Work to be completed:
Set down the records that follow exactly and completely.

━━━━━━━━━━

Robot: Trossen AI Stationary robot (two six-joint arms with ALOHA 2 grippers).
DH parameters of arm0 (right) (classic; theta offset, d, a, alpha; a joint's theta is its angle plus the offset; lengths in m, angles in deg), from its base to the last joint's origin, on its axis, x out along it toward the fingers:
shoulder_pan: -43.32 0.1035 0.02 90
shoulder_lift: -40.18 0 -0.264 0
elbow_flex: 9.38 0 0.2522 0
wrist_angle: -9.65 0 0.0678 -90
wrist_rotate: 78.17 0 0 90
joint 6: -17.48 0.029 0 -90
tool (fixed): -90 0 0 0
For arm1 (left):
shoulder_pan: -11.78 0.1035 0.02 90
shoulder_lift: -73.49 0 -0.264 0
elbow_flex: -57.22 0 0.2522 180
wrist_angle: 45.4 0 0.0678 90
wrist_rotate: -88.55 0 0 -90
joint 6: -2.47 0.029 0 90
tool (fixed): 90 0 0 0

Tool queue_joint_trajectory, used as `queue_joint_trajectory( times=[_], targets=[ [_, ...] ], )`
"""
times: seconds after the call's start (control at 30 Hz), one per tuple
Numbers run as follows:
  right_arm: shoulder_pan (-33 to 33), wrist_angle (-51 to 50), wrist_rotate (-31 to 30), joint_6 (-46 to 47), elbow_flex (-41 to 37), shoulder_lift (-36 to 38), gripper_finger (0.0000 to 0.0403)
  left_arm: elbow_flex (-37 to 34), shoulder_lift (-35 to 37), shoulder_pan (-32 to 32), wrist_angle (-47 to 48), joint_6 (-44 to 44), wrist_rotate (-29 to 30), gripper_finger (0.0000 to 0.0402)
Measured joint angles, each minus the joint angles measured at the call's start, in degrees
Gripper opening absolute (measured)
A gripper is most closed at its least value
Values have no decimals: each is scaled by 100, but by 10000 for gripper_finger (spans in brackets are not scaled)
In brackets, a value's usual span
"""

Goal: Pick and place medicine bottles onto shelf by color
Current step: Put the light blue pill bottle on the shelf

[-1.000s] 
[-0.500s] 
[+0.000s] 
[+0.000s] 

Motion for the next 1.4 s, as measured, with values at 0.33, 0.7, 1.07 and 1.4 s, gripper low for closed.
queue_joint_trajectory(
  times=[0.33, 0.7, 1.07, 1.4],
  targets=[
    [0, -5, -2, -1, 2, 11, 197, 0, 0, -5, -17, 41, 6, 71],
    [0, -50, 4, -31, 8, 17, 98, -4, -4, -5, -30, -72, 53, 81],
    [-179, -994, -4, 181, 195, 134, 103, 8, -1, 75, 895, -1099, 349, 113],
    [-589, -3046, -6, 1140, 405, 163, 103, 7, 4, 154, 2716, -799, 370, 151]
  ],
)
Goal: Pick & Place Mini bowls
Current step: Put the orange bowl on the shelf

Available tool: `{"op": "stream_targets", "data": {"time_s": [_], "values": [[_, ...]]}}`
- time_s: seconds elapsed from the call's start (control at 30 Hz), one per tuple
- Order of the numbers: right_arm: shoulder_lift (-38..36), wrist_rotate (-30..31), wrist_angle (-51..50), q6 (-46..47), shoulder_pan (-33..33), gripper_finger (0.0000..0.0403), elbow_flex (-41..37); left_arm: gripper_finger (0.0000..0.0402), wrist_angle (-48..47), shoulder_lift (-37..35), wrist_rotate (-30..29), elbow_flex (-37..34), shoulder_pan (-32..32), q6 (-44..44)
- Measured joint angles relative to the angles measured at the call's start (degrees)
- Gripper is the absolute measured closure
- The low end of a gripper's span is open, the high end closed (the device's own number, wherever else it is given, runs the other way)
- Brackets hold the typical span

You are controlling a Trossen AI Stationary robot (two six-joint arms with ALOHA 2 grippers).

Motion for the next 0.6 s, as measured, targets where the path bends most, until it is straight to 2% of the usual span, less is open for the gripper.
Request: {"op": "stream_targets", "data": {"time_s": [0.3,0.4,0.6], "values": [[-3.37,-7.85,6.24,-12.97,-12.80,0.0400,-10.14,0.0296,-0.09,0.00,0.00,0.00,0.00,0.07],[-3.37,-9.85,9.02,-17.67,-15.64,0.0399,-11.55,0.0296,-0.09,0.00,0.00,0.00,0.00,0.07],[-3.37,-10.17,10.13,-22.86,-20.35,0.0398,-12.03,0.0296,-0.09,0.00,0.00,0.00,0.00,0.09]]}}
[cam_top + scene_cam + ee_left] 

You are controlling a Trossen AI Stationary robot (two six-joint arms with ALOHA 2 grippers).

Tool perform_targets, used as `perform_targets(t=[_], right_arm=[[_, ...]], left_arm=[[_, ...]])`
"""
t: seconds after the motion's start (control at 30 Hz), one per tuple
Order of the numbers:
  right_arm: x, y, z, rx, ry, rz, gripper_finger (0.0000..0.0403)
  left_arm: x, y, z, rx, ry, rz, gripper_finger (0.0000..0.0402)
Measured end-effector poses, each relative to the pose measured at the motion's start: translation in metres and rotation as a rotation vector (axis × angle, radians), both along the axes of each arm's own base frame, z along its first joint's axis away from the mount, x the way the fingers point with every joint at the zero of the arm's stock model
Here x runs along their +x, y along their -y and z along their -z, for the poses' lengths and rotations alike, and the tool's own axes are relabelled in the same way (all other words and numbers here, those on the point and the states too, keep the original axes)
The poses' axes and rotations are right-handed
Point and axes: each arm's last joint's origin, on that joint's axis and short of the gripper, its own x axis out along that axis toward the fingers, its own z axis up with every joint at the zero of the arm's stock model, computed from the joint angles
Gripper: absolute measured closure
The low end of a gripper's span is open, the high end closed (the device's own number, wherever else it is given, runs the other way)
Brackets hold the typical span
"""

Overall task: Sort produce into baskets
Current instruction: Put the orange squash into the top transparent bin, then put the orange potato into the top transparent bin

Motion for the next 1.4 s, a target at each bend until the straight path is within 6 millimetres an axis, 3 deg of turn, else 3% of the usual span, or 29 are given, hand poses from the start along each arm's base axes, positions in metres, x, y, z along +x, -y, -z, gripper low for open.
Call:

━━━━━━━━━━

Output for this exercise:
Robot: Trossen AI Stationary robot (two six-joint arms with ALOHA 2 grippers).
DH parameters of arm0 (right) (classic; theta offset, d, a, alpha; a joint's theta is its angle plus the offset; lengths in m, angles in deg), from its base to the last joint's origin, on its axis, x out along it toward the fingers:
shoulder_pan: -43.32 0.1035 0.02 90
shoulder_lift: -40.18 0 -0.264 0
elbow_flex: 9.38 0 0.2522 0
wrist_angle: -9.65 0 0.0678 -90
wrist_rotate: 78.17 0 0 90
joint 6: -17.48 0.029 0 -90
tool (fixed): -90 0 0 0
For arm1 (left):
shoulder_pan: -11.78 0.1035 0.02 90
shoulder_lift: -73.49 0 -0.264 0
elbow_flex: -57.22 0 0.2522 180
wrist_angle: 45.4 0 0.0678 90
wrist_rotate: -88.55 0 0 -90
joint 6: -2.47 0.029 0 90
tool (fixed): 90 0 0 0

Tool queue_joint_trajectory, used as `queue_joint_trajectory( times=[_], targets=[ [_, ...] ], )`
"""
times: seconds after the call's start (control at 30 Hz), one per tuple
Numbers run as follows:
  right_arm: shoulder_pan (-33 to 33), wrist_angle (-51 to 50), wrist_rotate (-31 to 30), joint_6 (-46 to 47), elbow_flex (-41 to 37), shoulder_lift (-36 to 38), gripper_finger (0.0000 to 0.0403)
  left_arm: elbow_flex (-37 to 34), shoulder_lift (-35 to 37), shoulder_pan (-32 to 32), wrist_angle (-47 to 48), joint_6 (-44 to 44), wrist_rotate (-29 to 30), gripper_finger (0.0000 to 0.0402)
Measured joint angles, each minus the joint angles measured at the call's start, in degrees
Gripper opening absolute (measured)
A gripper is most closed at its least value
Values have no decimals: each is scaled by 100, but by 10000 for gripper_finger (spans in brackets are not scaled)
In brackets, a value's usual span
"""

Goal: Pick and place medicine bottles onto shelf by color
Current step: Put the light blue pill bottle on the shelf

[-1.000s] 
[-0.500s] 
[+0.000s] 
[+0.000s] 

Motion for the next 1.4 s, as measured, with values at 0.33, 0.7, 1.07 and 1.4 s, gripper low for closed.
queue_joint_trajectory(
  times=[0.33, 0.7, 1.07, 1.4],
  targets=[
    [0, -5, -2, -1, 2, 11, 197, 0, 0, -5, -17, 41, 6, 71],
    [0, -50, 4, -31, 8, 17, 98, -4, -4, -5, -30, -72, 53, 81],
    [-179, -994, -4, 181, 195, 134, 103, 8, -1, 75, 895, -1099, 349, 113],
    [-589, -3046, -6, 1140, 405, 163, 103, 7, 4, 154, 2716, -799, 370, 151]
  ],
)
Goal: Pick & Place Mini bowls
Current step: Put the orange bowl on the shelf

Available tool: `{"op": "stream_targets", "data": {"time_s": [_], "values": [[_, ...]]}}`
- time_s: seconds elapsed from the call's start (control at 30 Hz), one per tuple
- Order of the numbers: right_arm: shoulder_lift (-38..36), wrist_rotate (-30..31), wrist_angle (-51..50), q6 (-46..47), shoulder_pan (-33..33), gripper_finger (0.0000..0.0403), elbow_flex (-41..37); left_arm: gripper_finger (0.0000..0.0402), wrist_angle (-48..47), shoulder_lift (-37..35), wrist_rotate (-30..29), elbow_flex (-37..34), shoulder_pan (-32..32), q6 (-44..44)
- Measured joint angles relative to the angles measured at the call's start (degrees)
- Gripper is the absolute measured closure
- The low end of a gripper's span is open, the high end closed (the device's own number, wherever else it is given, runs the other way)
- Brackets hold the typical span

You are controlling a Trossen AI Stationary robot (two six-joint arms with ALOHA 2 grippers).

Motion for the next 0.6 s, as measured, targets where the path bends most, until it is straight to 2% of the usual span, less is open for the gripper.
Request: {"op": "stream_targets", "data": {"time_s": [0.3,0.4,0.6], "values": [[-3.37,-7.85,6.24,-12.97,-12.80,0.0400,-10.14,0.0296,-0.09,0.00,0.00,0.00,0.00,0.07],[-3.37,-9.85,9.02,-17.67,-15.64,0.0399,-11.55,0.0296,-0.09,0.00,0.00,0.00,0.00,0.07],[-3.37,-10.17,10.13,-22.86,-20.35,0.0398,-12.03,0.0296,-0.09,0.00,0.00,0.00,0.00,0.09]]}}
[cam_top + scene_cam + ee_left] 

You are controlling a Trossen AI Stationary robot (two six-joint arms with ALOHA 2 grippers).

Tool perform_targets, used as `perform_targets(t=[_], right_arm=[[_, ...]], left_arm=[[_, ...]])`
"""
t: seconds after the motion's start (control at 30 Hz), one per tuple
Order of the numbers:
  right_arm: x, y, z, rx, ry, rz, gripper_finger (0.0000..0.0403)
  left_arm: x, y, z, rx, ry, rz, gripper_finger (0.0000..0.0402)
Measured end-effector poses, each relative to the pose measured at the motion's start: translation in metres and rotation as a rotation vector (axis × angle, radians), both along the axes of each arm's own base frame, z along its first joint's axis away from the mount, x the way the fingers point with every joint at the zero of the arm's stock model
Here x runs along their +x, y along their -y and z along their -z, for the poses' lengths and rotations alike, and the tool's own axes are relabelled in the same way (all other words and numbers here, those on the point and the states too, keep the original axes)
The poses' axes and rotations are right-handed
Point and axes: each arm's last joint's origin, on that joint's axis and short of the gripper, its own x axis out along that axis toward the fingers, its own z axis up with every joint at the zero of the arm's stock model, computed from the joint angles
Gripper: absolute measured closure
The low end of a gripper's span is open, the high end closed (the device's own number, wherever else it is given, runs the other way)
Brackets hold the typical span
"""

Overall task: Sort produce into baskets
Current instruction: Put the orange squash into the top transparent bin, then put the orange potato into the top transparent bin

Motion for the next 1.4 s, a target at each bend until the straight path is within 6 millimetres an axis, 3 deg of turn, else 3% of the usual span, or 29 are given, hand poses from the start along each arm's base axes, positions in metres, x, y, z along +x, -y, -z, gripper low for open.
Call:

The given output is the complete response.